- [Task description]: In the following material, identify every line holding the string "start" and return it.

---- Dataset content

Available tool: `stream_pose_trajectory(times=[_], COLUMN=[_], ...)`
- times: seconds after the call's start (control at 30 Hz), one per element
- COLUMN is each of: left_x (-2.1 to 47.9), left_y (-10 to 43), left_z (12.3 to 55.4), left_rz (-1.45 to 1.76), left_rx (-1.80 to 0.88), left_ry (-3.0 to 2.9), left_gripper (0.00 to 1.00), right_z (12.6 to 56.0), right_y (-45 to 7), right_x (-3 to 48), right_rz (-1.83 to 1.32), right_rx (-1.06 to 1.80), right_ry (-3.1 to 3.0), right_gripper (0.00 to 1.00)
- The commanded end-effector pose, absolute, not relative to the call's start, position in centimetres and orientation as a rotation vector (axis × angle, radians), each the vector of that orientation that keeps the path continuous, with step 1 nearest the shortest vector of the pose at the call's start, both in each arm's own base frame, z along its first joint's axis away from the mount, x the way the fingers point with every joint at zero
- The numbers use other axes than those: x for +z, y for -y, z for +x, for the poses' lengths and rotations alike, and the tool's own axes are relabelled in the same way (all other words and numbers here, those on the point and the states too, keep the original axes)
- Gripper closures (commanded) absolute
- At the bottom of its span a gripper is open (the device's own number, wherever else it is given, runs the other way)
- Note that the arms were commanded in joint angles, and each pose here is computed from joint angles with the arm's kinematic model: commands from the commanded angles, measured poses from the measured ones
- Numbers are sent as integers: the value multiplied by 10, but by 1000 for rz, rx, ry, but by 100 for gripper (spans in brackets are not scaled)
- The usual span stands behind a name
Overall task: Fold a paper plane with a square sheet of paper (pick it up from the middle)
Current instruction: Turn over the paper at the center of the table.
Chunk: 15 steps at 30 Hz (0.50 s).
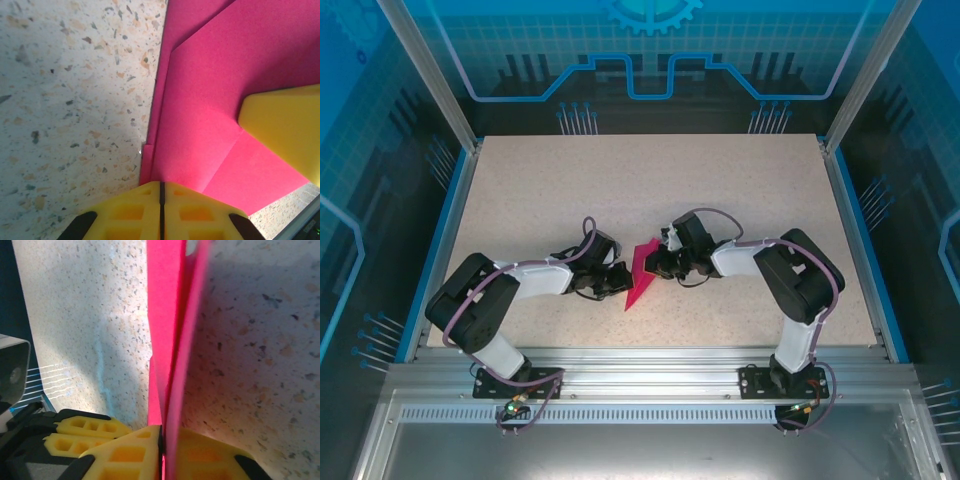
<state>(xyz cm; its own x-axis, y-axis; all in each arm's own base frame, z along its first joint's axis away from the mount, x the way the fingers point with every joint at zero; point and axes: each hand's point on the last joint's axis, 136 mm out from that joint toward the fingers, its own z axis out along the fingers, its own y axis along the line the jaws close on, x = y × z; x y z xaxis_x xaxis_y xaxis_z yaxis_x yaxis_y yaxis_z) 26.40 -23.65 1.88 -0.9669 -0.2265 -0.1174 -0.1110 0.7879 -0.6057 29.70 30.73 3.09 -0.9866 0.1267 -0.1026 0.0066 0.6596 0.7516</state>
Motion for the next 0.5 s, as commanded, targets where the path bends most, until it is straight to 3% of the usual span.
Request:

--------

- [Your solution]:
- times: seconds after the call's start (control at 30 Hz), one per element
- The commanded end-effector pose, absolute, not relative to the call's start, position in centimetres and orientation as a rotation vector (axis × angle, radians), each the vector of that orientation that keeps the path continuous, with step 1 nearest the shortest vector of the pose at the call's start, both in each arm's own base frame, z along its first joint's axis away from the mount, x the way the fingers point with every joint at zero

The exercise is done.